James nods in agreement. “I read about a young footballer who was dropped for comments he made ten years ago. What about the public that are making comments about the footballer and are free? It’s absolutely brutal.”
‘Got to be fearless’
Other standout tracks include Errors In The History Of God — a bleak song about the climate — and closer Slurpy Slurpy Sleep Sleep.
Simon says: “Errors is asking if we are here to bring this planet to its knees? It’s one of the bleaker moments but it’s also quite uplifting.
“Then Slurpy Slurpy Sleep Sleep is about how the next generation is more aware of the pitfalls of what the future holds than we have ever been. They won’t sleepwalk into what’s about to happen.”
Another brilliant song is Existed — and it is about the singer trying to be better.
He explains: “Existed is very much about forgiveness and wanting to learn. If I get something wrong I want to forgive people and try and help people be better.
“Then Separate Missions is about re-evaluating your life while Denier is about being in a relationship and believing each other’s lies.
It’s a tribute to Scott and a writer friend of ours Dan Martin who died last year
“Witch’s Cup is about people who are fed a line and they just believe it. They drink from the witch’s cup.
“They don’t really care about anything except that one belief and if anything questions it their whole world falls apart.”
An important track is Unknown Male 01, which was the first single released and written after the band lost a couple of close friends in recent years.
Simon says: “I wanted to articulate my feelings about depression and male suicide, but I could never do it when I thought about it.
“So that song was primarily inspired by our friend Scott Hutchison from Frightened Rabbit (who took his own life in 2018).
“It is a song that wrote itself after I couldn’t escape my feelings about poor Scott’s family.
“It’s a tribute to Scott and a writer friend of ours Dan Martin (a former NME journalist) who died last year. Life just got the better of him and he was a brilliant person.

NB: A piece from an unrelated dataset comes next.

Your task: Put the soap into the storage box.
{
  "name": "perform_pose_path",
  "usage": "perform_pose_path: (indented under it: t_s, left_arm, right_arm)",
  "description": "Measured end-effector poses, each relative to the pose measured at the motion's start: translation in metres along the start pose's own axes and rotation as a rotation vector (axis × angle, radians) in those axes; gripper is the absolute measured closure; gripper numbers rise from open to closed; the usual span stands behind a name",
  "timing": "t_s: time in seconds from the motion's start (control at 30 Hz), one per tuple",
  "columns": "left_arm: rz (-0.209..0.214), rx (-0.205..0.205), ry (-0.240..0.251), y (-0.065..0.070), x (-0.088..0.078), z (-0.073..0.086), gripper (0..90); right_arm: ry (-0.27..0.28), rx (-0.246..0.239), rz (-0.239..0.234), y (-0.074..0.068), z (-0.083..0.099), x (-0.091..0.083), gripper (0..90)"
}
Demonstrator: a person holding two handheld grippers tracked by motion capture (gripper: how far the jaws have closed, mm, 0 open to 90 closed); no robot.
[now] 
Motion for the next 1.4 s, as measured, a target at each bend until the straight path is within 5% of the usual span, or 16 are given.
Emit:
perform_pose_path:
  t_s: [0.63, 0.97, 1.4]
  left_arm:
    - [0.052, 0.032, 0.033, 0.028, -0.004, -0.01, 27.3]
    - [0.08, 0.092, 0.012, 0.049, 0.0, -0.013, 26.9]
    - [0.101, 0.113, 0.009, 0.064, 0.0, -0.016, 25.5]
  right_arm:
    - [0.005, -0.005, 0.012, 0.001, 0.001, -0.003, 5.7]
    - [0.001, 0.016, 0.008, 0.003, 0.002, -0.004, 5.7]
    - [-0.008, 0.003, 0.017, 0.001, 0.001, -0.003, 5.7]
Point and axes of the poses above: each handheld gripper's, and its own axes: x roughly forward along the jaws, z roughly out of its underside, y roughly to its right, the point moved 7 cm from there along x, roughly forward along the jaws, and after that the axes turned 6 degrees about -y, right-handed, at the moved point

“Both Scott and Dan were a big part of our lives and we were thinking about them when we were making this album.
“It gave me the strength to think about those guys and how much joy they brought to people and what they meant to us.
“That’s why this album is important as you’ve got to be fearless and to me, purity and inspiration is about now. We’re not the type of band that writes a bunch of songs and waits three years to release it.
“To me, purity and inspiration is now. I don’t want to sit on a song that matters now and release it in three years when you are in a different headspace. You’ve got to be fearless. Being fearless is the key.”
Being brave with live music however was a different experience for Biffy, known for their energetic live shows.
It’s about taking each step slowly. I feel like our next step is to get out there
When they returned to playing live in August at Dreamland in Margate, Kent (a Wednesday night warm-up ahead of their Leeds and Reading headline slot), they admit it was a daunting experience. “It was terrifying,” says James.
“It was scary because we’d all had a crisis of confidence. Not being on stage means you lose your ego that you need to perform.
“But after the second or third song everything was back to normal and the feedback from the crowd was amazing. Seeing everyone go off was absolutely epic. It felt like where we belonged and thank God live shows are happening again.”
Next up the trio play a series of intimate gigs including London’s Kentish Town Forum and Bristol’s O2 Academy.
Ben says: “We’ve got a small tour in October and November in smaller venues. We’re looking forward to it — it’s been a while since we played those places.”
Simon adds: “It’s about taking each step slowly. I feel like our next step is to get out there, travelling around the world and communicating with people again. It’s been a long wait but making this album has helped and we can’t wait to get back into it.”
- The Myth Of The Happily Ever After is out on October 22.